# Simple algebra question (find the LCM of the polynomials by factoring)

First of all, I am so embarrassed by this. I am tutoring this kid in math and this question came up: Find the LCM of $$y^2 - 81$$ and $$9 - y$$, which factor into $$(y + 9)(y - 9)$$ and $$-(y - 9)$$

My answer: $$-(y+9)(y-9)$$

Her book's answer: $$(y+9)(y-9)$$

My question: Why is the negative left off? Isn't it ($$-1$$) a factor of the second binomial?

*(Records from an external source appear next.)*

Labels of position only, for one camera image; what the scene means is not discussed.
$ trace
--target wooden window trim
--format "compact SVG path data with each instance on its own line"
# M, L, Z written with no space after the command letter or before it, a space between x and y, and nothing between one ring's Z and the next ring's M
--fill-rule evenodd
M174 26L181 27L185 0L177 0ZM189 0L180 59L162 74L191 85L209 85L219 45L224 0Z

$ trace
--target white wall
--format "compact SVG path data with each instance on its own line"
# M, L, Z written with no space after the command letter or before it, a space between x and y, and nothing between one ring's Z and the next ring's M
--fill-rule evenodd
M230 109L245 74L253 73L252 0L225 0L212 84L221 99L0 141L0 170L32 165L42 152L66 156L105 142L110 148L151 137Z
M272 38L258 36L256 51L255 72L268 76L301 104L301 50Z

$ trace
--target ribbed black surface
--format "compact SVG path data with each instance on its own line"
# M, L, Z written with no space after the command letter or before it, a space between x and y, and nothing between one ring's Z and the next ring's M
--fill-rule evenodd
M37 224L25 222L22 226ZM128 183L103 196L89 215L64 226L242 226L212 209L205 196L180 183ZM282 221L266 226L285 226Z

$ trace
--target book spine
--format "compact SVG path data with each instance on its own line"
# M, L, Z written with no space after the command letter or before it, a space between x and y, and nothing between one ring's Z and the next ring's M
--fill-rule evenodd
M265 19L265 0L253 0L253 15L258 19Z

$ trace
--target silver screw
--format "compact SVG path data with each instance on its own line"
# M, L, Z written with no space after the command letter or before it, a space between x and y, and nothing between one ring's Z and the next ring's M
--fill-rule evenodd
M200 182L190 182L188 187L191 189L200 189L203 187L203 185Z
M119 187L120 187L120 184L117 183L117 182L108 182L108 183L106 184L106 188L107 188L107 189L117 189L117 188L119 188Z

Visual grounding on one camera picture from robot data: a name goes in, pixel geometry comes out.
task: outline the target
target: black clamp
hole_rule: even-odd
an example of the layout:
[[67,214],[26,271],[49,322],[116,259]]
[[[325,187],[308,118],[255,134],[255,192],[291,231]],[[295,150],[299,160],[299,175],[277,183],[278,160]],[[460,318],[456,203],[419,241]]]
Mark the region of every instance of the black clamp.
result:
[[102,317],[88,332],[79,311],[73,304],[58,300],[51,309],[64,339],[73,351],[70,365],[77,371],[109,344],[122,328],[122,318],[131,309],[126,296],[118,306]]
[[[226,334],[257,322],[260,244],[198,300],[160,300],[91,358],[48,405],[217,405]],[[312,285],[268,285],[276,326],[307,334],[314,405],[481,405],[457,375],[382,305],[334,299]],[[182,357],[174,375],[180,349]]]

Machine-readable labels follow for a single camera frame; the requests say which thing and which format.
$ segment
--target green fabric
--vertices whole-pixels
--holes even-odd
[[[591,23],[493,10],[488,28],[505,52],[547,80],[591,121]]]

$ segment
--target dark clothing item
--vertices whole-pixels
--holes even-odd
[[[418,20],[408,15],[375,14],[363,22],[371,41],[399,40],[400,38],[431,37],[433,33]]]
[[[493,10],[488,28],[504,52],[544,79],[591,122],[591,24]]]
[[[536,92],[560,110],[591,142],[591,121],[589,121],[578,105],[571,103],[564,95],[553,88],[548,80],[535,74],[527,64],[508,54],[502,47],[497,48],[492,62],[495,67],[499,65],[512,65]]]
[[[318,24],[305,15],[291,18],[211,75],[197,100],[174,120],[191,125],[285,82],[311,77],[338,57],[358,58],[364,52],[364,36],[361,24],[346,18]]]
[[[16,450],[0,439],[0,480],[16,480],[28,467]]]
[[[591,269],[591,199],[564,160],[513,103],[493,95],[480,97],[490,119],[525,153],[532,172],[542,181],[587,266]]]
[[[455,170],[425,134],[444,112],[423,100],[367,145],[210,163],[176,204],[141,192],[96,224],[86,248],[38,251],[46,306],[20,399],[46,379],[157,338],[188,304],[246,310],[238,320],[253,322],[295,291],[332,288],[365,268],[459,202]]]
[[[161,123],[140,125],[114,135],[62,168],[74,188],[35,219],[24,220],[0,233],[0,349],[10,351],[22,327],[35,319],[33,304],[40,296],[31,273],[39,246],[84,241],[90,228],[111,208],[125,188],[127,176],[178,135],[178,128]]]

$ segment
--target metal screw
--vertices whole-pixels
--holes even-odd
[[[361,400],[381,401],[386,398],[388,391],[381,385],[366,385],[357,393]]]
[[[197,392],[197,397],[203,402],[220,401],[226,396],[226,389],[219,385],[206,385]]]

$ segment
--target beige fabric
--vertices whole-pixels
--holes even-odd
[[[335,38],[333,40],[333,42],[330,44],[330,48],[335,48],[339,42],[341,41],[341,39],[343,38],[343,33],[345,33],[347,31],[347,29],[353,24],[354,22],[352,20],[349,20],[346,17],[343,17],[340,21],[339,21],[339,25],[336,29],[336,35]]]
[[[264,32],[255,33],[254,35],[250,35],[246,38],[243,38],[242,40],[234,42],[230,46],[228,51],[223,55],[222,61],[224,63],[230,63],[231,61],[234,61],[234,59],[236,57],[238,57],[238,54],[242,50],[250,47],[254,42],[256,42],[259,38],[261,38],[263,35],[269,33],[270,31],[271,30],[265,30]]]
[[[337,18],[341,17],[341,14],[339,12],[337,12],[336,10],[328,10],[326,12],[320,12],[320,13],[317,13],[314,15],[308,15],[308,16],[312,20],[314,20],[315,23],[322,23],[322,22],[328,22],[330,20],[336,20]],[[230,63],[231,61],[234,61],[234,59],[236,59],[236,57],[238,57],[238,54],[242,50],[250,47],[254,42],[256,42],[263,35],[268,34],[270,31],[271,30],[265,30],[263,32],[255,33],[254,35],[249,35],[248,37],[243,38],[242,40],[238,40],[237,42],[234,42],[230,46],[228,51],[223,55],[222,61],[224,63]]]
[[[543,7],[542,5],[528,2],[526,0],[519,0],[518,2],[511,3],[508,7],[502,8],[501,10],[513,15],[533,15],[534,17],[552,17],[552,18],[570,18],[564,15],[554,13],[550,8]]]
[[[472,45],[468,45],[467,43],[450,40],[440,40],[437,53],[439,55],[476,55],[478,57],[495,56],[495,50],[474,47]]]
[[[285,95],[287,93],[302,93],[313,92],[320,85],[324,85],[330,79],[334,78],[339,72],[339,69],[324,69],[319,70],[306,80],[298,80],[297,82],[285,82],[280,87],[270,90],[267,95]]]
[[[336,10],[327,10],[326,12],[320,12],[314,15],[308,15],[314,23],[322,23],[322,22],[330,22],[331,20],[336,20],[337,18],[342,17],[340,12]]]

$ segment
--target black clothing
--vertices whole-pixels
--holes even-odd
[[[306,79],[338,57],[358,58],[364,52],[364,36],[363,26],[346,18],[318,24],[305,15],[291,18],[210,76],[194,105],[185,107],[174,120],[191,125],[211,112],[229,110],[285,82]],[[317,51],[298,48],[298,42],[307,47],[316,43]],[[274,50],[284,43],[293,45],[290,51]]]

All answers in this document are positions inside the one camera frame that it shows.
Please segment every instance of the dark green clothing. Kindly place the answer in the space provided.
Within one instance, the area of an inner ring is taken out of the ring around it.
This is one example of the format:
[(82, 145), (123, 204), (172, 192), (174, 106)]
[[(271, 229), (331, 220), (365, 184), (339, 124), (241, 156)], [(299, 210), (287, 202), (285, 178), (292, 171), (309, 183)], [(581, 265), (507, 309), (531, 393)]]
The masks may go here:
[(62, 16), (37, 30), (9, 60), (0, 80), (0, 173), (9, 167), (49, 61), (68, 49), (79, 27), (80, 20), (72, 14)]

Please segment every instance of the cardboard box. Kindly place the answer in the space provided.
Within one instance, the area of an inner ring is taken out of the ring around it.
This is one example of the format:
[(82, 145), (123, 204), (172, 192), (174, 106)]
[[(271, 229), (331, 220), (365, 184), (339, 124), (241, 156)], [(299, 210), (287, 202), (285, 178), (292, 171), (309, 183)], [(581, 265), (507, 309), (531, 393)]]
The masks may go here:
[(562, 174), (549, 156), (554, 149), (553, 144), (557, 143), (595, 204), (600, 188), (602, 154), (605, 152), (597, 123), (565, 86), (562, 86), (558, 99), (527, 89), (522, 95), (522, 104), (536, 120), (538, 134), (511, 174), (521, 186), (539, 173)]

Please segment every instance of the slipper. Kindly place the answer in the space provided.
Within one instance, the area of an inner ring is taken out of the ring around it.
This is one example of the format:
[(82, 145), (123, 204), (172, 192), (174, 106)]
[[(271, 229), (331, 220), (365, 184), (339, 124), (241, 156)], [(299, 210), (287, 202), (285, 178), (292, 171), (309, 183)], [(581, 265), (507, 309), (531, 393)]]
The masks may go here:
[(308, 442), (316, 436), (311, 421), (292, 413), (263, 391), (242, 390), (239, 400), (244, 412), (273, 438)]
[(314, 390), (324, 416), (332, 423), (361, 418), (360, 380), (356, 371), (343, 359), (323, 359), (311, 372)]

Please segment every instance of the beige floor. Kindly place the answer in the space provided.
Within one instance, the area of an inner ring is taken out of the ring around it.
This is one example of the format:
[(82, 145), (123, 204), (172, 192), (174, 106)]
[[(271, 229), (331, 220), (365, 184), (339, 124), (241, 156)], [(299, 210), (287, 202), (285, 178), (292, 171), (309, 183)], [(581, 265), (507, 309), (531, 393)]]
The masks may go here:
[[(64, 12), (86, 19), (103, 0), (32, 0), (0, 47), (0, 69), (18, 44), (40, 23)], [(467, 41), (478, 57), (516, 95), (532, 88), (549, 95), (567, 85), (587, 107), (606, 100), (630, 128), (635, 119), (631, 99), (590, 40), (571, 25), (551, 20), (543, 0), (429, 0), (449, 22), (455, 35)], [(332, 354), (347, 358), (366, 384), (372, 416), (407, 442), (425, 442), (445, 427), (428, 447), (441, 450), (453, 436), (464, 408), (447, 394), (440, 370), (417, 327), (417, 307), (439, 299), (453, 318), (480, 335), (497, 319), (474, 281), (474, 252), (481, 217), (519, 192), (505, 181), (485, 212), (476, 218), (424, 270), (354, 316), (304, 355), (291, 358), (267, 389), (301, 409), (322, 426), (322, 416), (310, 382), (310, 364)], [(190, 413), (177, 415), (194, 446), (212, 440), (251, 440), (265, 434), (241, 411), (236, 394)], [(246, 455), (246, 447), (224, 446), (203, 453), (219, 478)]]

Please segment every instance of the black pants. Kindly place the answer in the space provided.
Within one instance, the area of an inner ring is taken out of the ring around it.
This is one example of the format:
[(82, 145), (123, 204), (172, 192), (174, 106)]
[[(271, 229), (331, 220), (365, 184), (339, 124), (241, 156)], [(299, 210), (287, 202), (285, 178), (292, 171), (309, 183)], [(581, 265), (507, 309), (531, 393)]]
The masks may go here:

• gcds & lcms in polynomial rings are defined only up to unit (invertible) factors. For polynomials (over fields) they usually normalized to be monic, i.e lead coef $= 1.\,$ See here for more on such unit normalization. Nov 21, 2018 at 2:02

Technically speaking, finding the $$\operatorname{lcm}$$ of two elements is an action done in a ring. If it exists, the $$\operatorname{lcm}$$ is unique up to multiplication of a unit of the ring, i.e. an invertible element.
In this case, all nonzero constants are units in a polynomial ring over a field (here $$\mathbb{R}$$), so multiplying by a constant still gives an $$\operatorname{lcm}$$. If we instead are considering these polynomials over $$\mathbb{Z}$$, there's still no problem since $$-1$$ is a unit.